March 29, 2010 / 12:28 PM / 9 years ago

Ireland's green dreams need work, can be reality

DUBLIN (Reuters) - Ireland’s ambition to shift from being 90 percent dependent on imported fossil fuel to a major user of renewables should be achievable as its urgent need for jobs helps focus politicians on overcoming planning hurdles.

A man and his sheep dog check on sheep grazing on the common land on Clare Island, County Mayo, Ireland September 23, 2009. REUTERS/Cathal McNaughton

Its location on the western edge of Europe, at the end of the energy supply chain, gives Ireland further incentive to go green.

The government, which includes the Green Party as a junior coalition partner, says it can meet an EU deadline for 16 percent of all its energy to come from renewables by 2020, and could even exceed it.

It has also set itself a goal to draw some 40 percent of electricity from renewables by then.

“We have doubled our renewable energy. We can double it and double it again,” Eamon Ryan, Ireland’s minister for communications, energy and natural resources, told the Green Party conference in Waterford, southern Ireland, at the weekend.
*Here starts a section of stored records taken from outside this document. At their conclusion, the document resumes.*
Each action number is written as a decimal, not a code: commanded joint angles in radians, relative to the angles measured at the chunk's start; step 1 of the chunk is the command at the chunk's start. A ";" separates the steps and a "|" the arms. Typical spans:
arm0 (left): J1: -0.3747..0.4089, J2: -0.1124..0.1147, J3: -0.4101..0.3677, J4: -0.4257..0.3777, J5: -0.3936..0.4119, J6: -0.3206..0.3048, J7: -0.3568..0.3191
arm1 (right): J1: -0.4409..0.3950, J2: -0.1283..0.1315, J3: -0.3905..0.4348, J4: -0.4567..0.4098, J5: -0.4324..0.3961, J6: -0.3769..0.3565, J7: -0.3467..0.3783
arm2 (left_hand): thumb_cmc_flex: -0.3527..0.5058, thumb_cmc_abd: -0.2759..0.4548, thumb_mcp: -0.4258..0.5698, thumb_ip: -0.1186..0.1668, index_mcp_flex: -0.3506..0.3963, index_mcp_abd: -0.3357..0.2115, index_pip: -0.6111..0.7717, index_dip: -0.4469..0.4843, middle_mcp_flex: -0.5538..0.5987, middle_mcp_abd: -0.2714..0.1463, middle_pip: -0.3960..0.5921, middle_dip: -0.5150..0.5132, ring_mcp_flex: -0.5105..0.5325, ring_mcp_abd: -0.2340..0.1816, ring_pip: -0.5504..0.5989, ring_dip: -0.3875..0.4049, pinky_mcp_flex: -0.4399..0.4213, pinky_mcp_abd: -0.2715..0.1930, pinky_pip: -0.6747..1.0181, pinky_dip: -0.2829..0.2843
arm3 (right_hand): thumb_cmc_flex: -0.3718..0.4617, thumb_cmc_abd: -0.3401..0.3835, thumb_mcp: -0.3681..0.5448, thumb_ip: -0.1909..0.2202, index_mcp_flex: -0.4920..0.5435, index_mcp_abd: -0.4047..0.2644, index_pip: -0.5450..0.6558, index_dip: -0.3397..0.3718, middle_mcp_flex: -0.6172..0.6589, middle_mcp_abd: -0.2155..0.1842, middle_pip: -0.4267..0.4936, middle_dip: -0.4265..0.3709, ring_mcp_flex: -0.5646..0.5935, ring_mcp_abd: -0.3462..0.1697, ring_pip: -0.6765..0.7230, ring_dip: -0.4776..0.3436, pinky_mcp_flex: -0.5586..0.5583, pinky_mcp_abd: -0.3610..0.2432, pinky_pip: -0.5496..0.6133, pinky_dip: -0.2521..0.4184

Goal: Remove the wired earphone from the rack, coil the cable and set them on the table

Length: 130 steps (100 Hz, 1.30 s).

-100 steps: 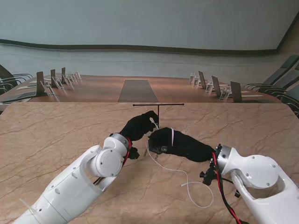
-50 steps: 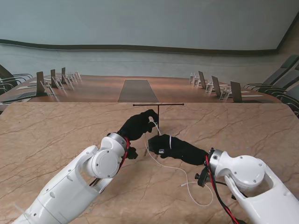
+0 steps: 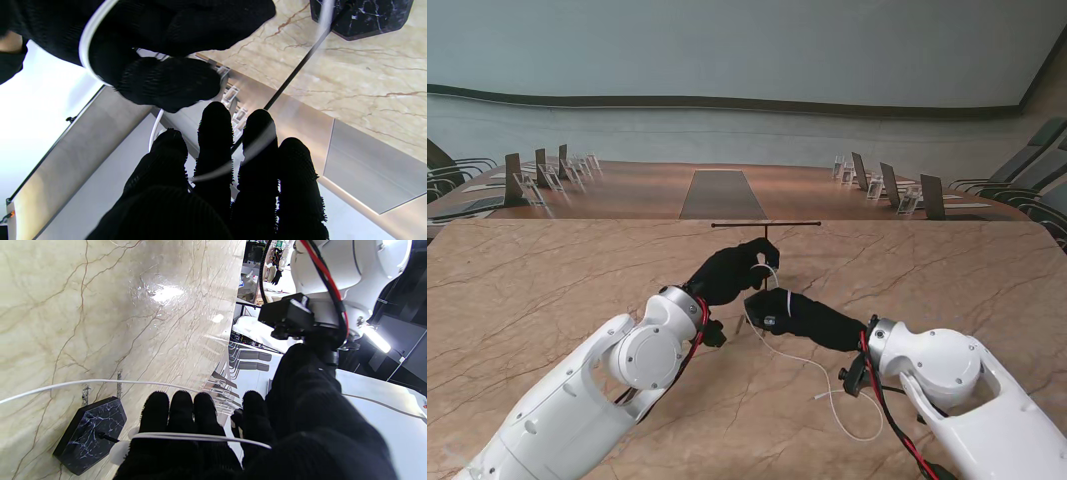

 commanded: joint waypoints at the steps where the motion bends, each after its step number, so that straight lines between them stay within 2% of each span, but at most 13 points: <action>1: 0.012 0.003 -0.003 -0.026 0.004 -0.009 -0.009 | 0.001 -0.005 -0.004 0.004 -0.006 0.004 -0.003 | 0.069 0.023 -0.013 -0.002 0.025 -0.015 0.036 0.018 0.023 -0.019 0.033 0.014 0.020 0.010 0.029 0.018 0.007 0.016 0.052 0.027 | -0.054 0.040 -0.035 0.043 -0.017 0.010 -0.040 -0.028 -0.027 -0.024 -0.038 -0.026 -0.037 -0.030 -0.014 -0.018 -0.022 -0.041 -0.016 -0.028; 30: 0.043 0.018 -0.021 -0.081 0.025 -0.032 -0.037 | 0.018 -0.011 -0.002 0.026 -0.009 0.006 -0.020 | 0.069 0.000 -0.001 -0.006 0.049 0.056 -0.003 -0.010 0.060 -0.014 0.033 0.015 0.054 0.018 0.037 0.018 0.034 0.030 0.062 0.034 | -0.282 0.074 -0.072 0.037 -0.019 0.040 -0.268 -0.072 -0.031 -0.040 -0.233 -0.104 -0.098 -0.051 -0.106 -0.064 -0.082 -0.061 -0.114 -0.017; 33: 0.046 0.019 -0.023 -0.086 0.027 -0.034 -0.040 | 0.020 -0.012 -0.003 0.030 -0.008 0.005 -0.024 | 0.069 0.001 -0.001 -0.007 0.050 0.058 -0.005 -0.011 0.061 -0.016 0.033 0.016 0.054 0.017 0.037 0.017 0.034 0.030 0.061 0.034 | -0.313 0.069 -0.043 0.030 -0.006 0.043 -0.333 -0.015 -0.031 -0.041 -0.242 -0.100 -0.099 -0.050 -0.118 -0.050 -0.080 -0.060 -0.141 0.023; 43: 0.058 0.023 -0.026 -0.101 0.031 -0.043 -0.048 | 0.028 -0.016 -0.004 0.045 0.001 0.001 -0.033 | 0.069 0.004 -0.005 -0.007 0.049 0.055 -0.007 -0.011 0.057 -0.018 0.036 0.020 0.049 0.015 0.037 0.018 0.029 0.025 0.059 0.033 | -0.370 0.073 -0.037 0.026 -0.002 0.047 -0.444 -0.008 -0.037 -0.052 -0.333 -0.143 -0.106 -0.063 -0.183 -0.076 -0.086 -0.067 -0.195 0.022; 45: 0.060 0.024 -0.027 -0.103 0.032 -0.046 -0.049 | 0.029 -0.017 -0.004 0.049 0.003 -0.001 -0.034 | 0.069 0.003 -0.005 -0.007 0.049 0.054 -0.007 -0.010 0.058 -0.021 0.037 0.021 0.049 0.014 0.038 0.019 0.030 0.025 0.060 0.033 | -0.402 0.062 0.006 0.020 0.018 0.049 -0.536 0.089 -0.036 -0.052 -0.339 -0.143 -0.107 -0.064 -0.190 -0.059 -0.082 -0.067 -0.218 0.061; 51: 0.068 0.026 -0.027 -0.111 0.034 -0.050 -0.053 | 0.032 -0.019 -0.003 0.056 0.007 -0.007 -0.040 | 0.069 0.004 -0.007 -0.006 0.050 0.050 -0.007 -0.009 0.057 -0.023 0.037 0.022 0.048 0.012 0.037 0.019 0.028 0.023 0.059 0.033 | -0.428 0.053 0.025 0.016 0.042 0.052 -0.664 0.127 -0.040 -0.059 -0.374 -0.159 -0.112 -0.071 -0.216 -0.062 -0.087 -0.072 -0.246 0.071; 59: 0.079 0.029 -0.027 -0.120 0.035 -0.052 -0.059 | 0.037 -0.020 0.001 0.064 0.006 -0.018 -0.046 | 0.069 0.004 -0.007 -0.006 0.051 0.050 -0.006 -0.006 0.058 -0.022 0.038 0.023 0.049 0.011 0.037 0.019 0.028 0.023 0.059 0.033 | -0.446 0.048 0.034 0.015 0.046 0.058 -0.695 0.108 -0.044 -0.063 -0.400 -0.172 -0.117 -0.075 -0.232 -0.063 -0.087 -0.075 -0.271 0.072; 62: 0.083 0.030 -0.027 -0.123 0.036 -0.052 -0.062 | 0.038 -0.021 0.004 0.067 0.006 -0.023 -0.050 | 0.069 0.004 -0.008 -0.006 0.051 0.050 -0.006 -0.006 0.058 -0.023 0.038 0.024 0.049 0.011 0.037 0.019 0.029 0.023 0.059 0.033 | -0.457 0.041 0.053 0.011 0.052 0.058 -0.698 0.042 -0.043 -0.065 -0.415 -0.176 -0.118 -0.077 -0.244 -0.058 -0.084 -0.077 -0.291 0.088; 82: 0.111 0.033 -0.028 -0.130 0.035 -0.050 -0.064 | 0.044 -0.030 0.023 0.082 0.013 -0.074 -0.088 | 0.069 0.002 -0.008 -0.005 0.052 0.049 -0.008 -0.002 0.058 -0.023 0.037 0.025 0.048 0.011 0.035 0.019 0.027 0.022 0.057 0.032 | -0.472 0.037 0.063 0.010 0.054 0.052 -0.708 -0.010 -0.049 -0.080 -0.446 -0.192 -0.124 -0.093 -0.267 -0.062 -0.085 -0.086 -0.314 0.095; 86: 0.116 0.033 -0.030 -0.130 0.036 -0.050 -0.064 | 0.044 -0.032 0.028 0.082 0.015 -0.084 -0.095 | 0.069 0.001 -0.008 -0.005 0.052 0.049 -0.009 -0.002 0.058 -0.024 0.037 0.026 0.048 0.011 0.035 0.019 0.027 0.021 0.057 0.031 | -0.474 0.035 0.069 0.008 0.061 0.048 -0.711 -0.055 -0.044 -0.084 -0.462 -0.199 -0.121 -0.096 -0.277 -0.060 -0.082 -0.087 -0.329 0.105; 122: 0.136 0.039 -0.024 -0.115 0.033 -0.038 -0.079 | 0.042 -0.036 0.050 0.073 0.020 -0.150 -0.127 | 0.069 0.017 -0.009 -0.001 0.040 0.030 -0.004 0.019 0.035 -0.021 0.050 0.039 0.029 -0.002 0.033 0.024 0.009 0.008 0.050 0.030 | -0.470 0.033 0.074 0.011 0.062 0.037 -0.706 -0.090 -0.050 -0.101 -0.479 -0.204 -0.123 -0.112 -0.290 -0.062 -0.082 -0.100 -0.346 0.112; 124: 0.135 0.039 -0.021 -0.113 0.032 -0.037 -0.081 | 0.043 -0.036 0.050 0.072 0.020 -0.152 -0.126 | 0.069 0.021 -0.010 0.000 0.037 0.030 -0.006 0.020 0.033 -0.037 0.053 0.041 0.028 -0.004 0.033 0.025 0.007 0.007 0.049 0.030 | -0.469 0.033 0.074 0.011 0.062 0.036 -0.705 -0.091 -0.050 -0.101 -0.480 -0.204 -0.124 -0.113 -0.290 -0.062 -0.082 -0.100 -0.347 0.113; 130: 0.132 0.038 -0.011 -0.106 0.027 -0.033 -0.085 | 0.045 -0.035 0.050 0.068 0.022 -0.160 -0.125 | 0.069 0.029 -0.008 0.002 0.031 0.029 -0.006 0.027 0.021 -0.013 0.054 0.044 0.019 -0.007 0.031 0.027 0.001 0.003 0.046 0.029 | -0.469 0.032 0.074 0.011 0.063 0.036 -0.704 -0.093 -0.049 -0.100 -0.479 -0.203 -0.123 -0.113 -0.290 -0.061 -0.081 -0.100 -0.348 0.114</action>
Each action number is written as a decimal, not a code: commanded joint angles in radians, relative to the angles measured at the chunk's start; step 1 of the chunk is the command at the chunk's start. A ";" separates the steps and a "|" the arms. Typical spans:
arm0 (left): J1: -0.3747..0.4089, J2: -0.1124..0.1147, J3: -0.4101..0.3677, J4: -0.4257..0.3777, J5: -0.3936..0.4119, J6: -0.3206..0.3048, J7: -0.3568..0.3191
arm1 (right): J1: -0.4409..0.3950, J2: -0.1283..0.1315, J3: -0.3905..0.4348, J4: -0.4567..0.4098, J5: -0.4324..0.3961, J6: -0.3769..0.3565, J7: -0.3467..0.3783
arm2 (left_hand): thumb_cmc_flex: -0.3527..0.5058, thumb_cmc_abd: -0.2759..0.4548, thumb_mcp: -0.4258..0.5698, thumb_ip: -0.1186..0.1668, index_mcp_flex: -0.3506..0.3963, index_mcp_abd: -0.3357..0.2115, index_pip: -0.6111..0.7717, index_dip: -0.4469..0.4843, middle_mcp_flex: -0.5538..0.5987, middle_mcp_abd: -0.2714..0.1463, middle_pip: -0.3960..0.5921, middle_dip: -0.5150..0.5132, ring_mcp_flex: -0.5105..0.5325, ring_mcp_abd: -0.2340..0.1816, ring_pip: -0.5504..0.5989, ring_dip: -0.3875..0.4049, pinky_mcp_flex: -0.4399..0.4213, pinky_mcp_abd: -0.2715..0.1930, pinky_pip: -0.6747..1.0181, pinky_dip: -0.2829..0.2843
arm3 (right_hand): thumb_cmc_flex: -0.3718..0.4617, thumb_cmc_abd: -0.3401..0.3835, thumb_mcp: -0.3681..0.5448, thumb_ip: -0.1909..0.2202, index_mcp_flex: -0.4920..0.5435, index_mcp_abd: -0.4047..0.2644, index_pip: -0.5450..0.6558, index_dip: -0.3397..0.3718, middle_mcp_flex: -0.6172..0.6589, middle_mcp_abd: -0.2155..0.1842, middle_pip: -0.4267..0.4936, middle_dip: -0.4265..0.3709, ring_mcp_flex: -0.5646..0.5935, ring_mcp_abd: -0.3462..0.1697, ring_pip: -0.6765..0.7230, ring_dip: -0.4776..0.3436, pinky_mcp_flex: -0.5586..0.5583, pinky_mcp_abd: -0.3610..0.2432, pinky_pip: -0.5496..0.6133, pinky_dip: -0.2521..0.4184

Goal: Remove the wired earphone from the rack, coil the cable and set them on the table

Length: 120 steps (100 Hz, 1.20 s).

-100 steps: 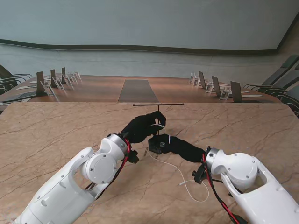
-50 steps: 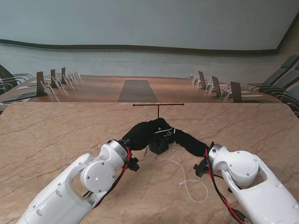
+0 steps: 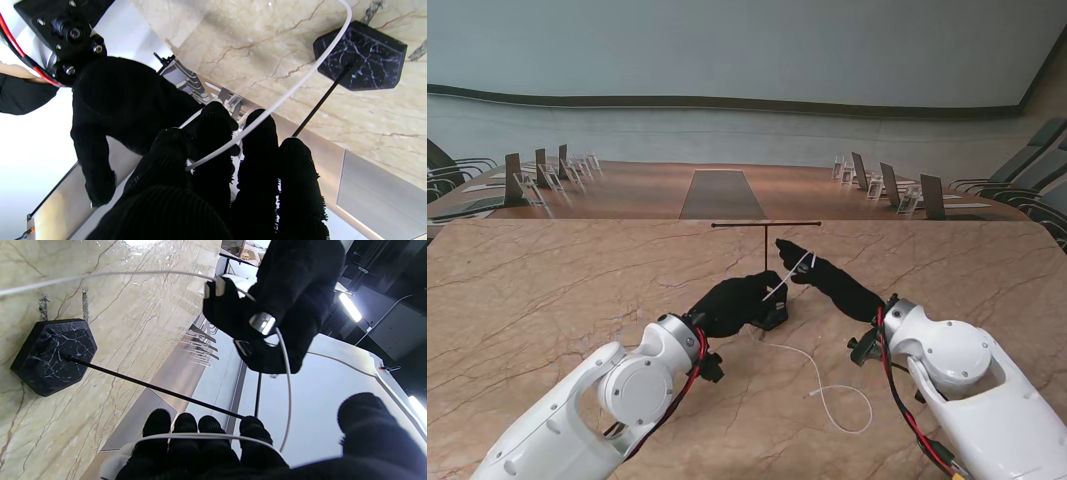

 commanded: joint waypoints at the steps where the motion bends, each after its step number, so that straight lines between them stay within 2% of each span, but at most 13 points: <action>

“It is the perfect answer to the recessionary blues.”

The goals require adding roughly 6,000 megawatts (MW) of renewable energy, mostly from wind power, to the approximately 6,000 MW currently derived from conventional sources, according to industry estimates.

Siemens Ireland, a unit of German industrial conglomerate Siemens, which has been involved in renewables in Ireland since the construction of the hydroelectric power station in Shannon, western Ireland, in 1926, sees “a fair chance” of delivering on schedule.

“I am convinced we will get there. The only question mark is will we be fast enough to make the targets? I always go for speed, speed, speed,” Werner Kruckow, CEO of Siemens Ireland, told Reuters.

“Unfortunately I see hurdles, especially in the public sector, which should not be there.”

Those hurdles include sluggish planning processes and a weak grid, connected to Britain only via Northern Ireland, although an interconnector directly from Ireland to Britain is being built.

“Putting this much wind in Ireland is not going to be easy. It’s going to need an enormous amount of change to the electricity network,” said Aidan Forde, director of Saorgus Energy Limited, which specializes in developing large wind energy sites in Ireland.

“In rough terms, we’re trying to double generation capacity and we already have a very weak grid. Ireland’s an extreme example of what’s going on in Europe. It would have a very, very high penetration of renewables. These are the aims.”

In favor of their being achieved, he cited an energy minister who was “a strategic thinker” in that he appreciated fossil fuels were only cheaper in the short term.


The green optimists say there already has been far more progress than doubters expected and so far Ireland is on course, with 15 percent of its electricity generated by renewables.

Even the country’s overwhelming financial problems should not distract the government from a strong commitment to renewable energy, they say.

On the contrary, they highlight the need to redeploy the thousands of unemployed, for instance from the construction industry, in green jobs, as well as to establish a hedge against volatile oil and gas prices and to play to Ireland’s established strength as a smart economy.

“It’s strategic rather than ideological,” said Brian Motherway, chief operations officer at the Sustainable Energy Authority of Ireland, which reports to the Department of Energy.

“It’s also about developing an enterprise center. We want to export expertise,” he said. “I think there’s very strong government commitment to that and the smart economy. It’s about leading in what Ireland is good at.”

Asked about planning, he said enough projects would be approved, arguing: “What’s in the queue for approval is way above what is required.”

Ireland has huge natural potential to export renewable power as well as to generate it for its own needs and has around 10 times as much ocean space as land to accommodate offshore wind plants and eventually marine energy.

For now, onshore and increasingly offshore wind, with five offshore projects in the pipeline, are the most obvious providers, but advocates of marine energy say technology will eventually harness Ireland’s huge wave potential.

Peter Coyle, chairman of the Marine Renewables Industry Association, said Ireland could be at the vanguard of marine energy and provide some 500 MW of power by 2020.

That 500 MW would cost around a billion euros ($1.33 billion), but as with wind, the initial investment is the major one. After that the energy cost would be predictable.

“The financing is of course of great importance, but it is not the most immediate issue. The most important issues are technology,” said Coyle, who was confident utilities and banks would back investment once the technology were proven, as they have with wind.

“There is a lot of work to be done, but there is a lot of impetus behind it.”